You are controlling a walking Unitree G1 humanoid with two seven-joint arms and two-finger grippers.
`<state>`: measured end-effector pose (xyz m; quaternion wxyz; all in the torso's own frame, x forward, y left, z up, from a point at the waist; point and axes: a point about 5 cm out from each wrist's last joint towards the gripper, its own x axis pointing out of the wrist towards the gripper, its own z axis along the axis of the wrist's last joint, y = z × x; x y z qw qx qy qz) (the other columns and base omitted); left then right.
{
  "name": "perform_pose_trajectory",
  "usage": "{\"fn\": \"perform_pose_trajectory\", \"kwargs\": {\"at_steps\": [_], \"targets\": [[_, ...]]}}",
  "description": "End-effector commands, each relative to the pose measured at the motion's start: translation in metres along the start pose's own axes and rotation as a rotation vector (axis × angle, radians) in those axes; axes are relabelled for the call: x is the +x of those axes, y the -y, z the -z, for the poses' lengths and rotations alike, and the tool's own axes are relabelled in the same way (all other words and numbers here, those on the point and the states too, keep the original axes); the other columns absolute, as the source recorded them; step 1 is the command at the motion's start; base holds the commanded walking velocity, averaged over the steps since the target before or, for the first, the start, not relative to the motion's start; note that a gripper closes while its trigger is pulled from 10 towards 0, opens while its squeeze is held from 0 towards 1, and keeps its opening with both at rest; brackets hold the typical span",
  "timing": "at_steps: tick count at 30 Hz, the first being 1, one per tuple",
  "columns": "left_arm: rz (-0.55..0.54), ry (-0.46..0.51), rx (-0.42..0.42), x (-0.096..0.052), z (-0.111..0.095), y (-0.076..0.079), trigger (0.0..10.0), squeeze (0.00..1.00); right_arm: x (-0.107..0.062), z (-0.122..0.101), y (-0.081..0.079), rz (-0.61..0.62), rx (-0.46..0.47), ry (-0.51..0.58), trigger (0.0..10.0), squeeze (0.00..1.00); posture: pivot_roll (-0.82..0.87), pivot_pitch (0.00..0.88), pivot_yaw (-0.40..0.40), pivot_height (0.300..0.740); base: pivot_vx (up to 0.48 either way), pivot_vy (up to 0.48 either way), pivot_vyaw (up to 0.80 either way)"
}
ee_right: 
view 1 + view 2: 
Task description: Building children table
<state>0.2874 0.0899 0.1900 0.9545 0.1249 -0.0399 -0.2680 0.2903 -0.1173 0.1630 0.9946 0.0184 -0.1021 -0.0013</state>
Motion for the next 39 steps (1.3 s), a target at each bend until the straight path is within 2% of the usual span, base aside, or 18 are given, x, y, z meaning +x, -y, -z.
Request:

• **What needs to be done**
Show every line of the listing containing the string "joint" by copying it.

• **Exercise solution**
You are controlling a walking Unitree G1 humanoid with two seven-joint arms and two-finger grippers.
`<state>`: measured end-effector pose (xyz m; quaternion wxyz; all in the torso's own frame, x forward, y left, z up, from a point at the waist; point and axes: a point about 5 cm out from each wrist's last joint towards the gripper, its own x axis pointing out of the wrist towards the gripper, its own z axis along the axis of the wrist's last joint, y = z × x; x y z qw qx qy qz) (the other columns and base omitted); left then right.

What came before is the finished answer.